Start of Block

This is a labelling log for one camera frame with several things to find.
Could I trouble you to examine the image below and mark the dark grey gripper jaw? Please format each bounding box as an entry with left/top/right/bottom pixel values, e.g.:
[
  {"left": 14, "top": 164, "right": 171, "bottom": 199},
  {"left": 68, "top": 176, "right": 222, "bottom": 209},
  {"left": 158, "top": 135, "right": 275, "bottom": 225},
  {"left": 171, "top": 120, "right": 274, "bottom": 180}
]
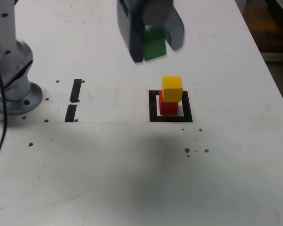
[{"left": 117, "top": 0, "right": 146, "bottom": 63}]

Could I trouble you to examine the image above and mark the brown cardboard box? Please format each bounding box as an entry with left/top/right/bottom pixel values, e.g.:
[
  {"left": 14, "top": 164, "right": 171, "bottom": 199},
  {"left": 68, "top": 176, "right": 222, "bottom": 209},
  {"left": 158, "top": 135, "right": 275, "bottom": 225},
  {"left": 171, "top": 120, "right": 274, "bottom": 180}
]
[{"left": 241, "top": 0, "right": 283, "bottom": 54}]

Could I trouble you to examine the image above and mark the black tape square outline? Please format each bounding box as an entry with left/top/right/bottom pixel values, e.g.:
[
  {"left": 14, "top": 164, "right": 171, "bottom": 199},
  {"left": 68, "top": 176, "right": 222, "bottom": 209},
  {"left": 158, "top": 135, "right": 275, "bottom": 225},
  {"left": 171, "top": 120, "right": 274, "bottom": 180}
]
[{"left": 148, "top": 90, "right": 193, "bottom": 123}]

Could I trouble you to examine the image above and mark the black tape strip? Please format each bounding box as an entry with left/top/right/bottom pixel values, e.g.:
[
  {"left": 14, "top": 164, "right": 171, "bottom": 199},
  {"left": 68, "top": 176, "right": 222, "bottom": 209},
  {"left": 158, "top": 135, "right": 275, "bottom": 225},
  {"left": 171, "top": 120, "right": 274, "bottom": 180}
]
[{"left": 64, "top": 79, "right": 83, "bottom": 123}]

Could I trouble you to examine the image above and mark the yellow cube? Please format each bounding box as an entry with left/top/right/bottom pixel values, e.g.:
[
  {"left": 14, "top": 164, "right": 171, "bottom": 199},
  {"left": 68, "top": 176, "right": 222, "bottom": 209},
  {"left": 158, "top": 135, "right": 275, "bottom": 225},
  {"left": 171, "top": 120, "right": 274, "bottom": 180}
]
[{"left": 161, "top": 76, "right": 183, "bottom": 103}]

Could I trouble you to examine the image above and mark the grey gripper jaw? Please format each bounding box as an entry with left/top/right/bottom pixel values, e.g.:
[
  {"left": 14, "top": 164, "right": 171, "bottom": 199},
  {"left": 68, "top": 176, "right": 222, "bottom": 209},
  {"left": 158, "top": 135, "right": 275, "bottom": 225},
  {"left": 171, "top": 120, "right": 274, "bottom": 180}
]
[{"left": 142, "top": 0, "right": 186, "bottom": 52}]

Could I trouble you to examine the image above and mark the green cube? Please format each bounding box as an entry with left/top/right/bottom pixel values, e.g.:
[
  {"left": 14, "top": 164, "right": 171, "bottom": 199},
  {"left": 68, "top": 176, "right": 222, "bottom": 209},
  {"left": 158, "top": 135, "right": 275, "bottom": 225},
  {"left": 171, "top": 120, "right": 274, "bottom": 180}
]
[{"left": 142, "top": 27, "right": 168, "bottom": 62}]

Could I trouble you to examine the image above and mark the red cube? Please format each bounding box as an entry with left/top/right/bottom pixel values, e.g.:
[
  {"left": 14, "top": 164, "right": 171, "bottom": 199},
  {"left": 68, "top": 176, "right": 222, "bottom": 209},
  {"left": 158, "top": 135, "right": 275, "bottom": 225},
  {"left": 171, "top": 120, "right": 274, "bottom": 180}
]
[{"left": 158, "top": 90, "right": 180, "bottom": 116}]

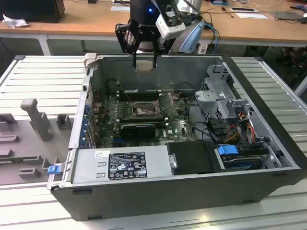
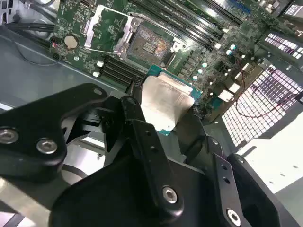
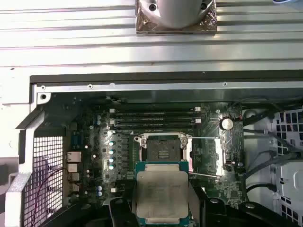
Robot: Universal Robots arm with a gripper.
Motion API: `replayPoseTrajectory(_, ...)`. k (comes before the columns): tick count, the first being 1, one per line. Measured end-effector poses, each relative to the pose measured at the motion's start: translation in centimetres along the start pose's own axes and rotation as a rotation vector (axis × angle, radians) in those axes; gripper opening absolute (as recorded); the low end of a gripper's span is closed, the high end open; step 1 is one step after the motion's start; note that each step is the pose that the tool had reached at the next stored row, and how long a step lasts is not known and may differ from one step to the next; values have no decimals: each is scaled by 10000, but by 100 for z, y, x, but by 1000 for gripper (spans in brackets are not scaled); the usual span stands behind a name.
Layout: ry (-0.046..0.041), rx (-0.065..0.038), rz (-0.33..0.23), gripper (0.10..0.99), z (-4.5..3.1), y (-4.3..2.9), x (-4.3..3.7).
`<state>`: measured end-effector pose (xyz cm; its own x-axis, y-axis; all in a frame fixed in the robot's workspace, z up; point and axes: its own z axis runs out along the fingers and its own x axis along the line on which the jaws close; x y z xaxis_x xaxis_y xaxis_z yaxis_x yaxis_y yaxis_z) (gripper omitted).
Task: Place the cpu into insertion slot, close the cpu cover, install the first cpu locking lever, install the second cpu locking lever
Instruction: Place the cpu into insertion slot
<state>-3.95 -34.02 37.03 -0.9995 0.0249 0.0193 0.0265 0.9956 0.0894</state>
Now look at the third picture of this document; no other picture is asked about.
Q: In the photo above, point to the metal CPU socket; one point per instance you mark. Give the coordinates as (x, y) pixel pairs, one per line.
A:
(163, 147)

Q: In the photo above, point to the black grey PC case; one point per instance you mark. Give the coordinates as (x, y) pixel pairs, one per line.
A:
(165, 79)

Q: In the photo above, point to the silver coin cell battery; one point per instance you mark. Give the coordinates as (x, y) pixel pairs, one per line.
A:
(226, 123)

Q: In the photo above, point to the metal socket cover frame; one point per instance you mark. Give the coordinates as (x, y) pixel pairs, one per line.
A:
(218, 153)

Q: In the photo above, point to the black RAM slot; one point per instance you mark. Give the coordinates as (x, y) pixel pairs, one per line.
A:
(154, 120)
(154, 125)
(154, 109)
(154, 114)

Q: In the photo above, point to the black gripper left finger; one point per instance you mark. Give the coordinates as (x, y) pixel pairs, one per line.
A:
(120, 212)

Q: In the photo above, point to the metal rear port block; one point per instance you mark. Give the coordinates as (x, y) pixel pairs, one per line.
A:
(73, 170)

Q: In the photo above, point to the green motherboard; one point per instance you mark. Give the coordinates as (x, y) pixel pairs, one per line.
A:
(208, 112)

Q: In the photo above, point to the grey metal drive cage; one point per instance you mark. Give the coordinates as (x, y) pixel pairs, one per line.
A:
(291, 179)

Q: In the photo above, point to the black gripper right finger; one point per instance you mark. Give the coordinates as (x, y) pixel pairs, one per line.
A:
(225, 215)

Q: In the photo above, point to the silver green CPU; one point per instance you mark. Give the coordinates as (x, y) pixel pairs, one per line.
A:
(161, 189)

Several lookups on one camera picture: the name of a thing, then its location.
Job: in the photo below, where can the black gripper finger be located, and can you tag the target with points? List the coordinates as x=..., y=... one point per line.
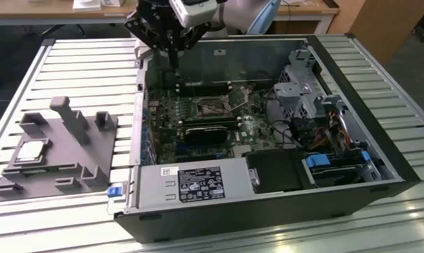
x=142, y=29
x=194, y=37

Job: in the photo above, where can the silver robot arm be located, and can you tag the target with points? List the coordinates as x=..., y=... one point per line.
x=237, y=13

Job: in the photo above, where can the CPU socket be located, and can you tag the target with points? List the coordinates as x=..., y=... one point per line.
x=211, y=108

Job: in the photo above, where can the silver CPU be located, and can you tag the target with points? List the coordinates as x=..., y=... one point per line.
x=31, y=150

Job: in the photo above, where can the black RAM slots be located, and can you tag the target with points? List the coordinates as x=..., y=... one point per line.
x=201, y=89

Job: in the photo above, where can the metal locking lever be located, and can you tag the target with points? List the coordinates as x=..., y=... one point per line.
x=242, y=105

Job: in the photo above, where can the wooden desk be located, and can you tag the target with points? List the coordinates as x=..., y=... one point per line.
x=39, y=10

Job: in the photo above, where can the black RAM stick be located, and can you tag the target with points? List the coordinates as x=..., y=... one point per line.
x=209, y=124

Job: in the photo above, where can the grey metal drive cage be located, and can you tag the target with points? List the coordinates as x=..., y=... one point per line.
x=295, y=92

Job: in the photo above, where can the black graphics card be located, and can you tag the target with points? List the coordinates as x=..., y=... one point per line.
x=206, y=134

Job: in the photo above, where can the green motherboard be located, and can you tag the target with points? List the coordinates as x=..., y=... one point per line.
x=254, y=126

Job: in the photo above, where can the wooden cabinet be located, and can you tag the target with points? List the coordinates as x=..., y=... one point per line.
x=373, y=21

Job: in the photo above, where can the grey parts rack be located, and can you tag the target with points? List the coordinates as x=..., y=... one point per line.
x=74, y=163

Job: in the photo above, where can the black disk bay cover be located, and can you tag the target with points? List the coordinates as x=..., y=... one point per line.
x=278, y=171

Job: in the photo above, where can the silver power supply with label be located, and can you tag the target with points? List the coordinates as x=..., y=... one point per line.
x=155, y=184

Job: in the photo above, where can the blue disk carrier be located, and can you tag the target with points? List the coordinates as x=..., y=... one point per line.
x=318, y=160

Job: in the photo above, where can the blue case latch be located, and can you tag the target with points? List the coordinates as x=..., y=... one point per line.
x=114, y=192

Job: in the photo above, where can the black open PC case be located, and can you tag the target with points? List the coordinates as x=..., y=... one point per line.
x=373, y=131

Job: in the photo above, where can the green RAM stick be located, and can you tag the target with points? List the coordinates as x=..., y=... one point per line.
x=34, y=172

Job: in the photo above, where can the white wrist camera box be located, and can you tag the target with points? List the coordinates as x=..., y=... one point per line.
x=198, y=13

End of Block

▸ Description of the task:
Once you have counted the lines of the records holding the string "insertion", state that number with no other words.

▸ Answer to this problem:
2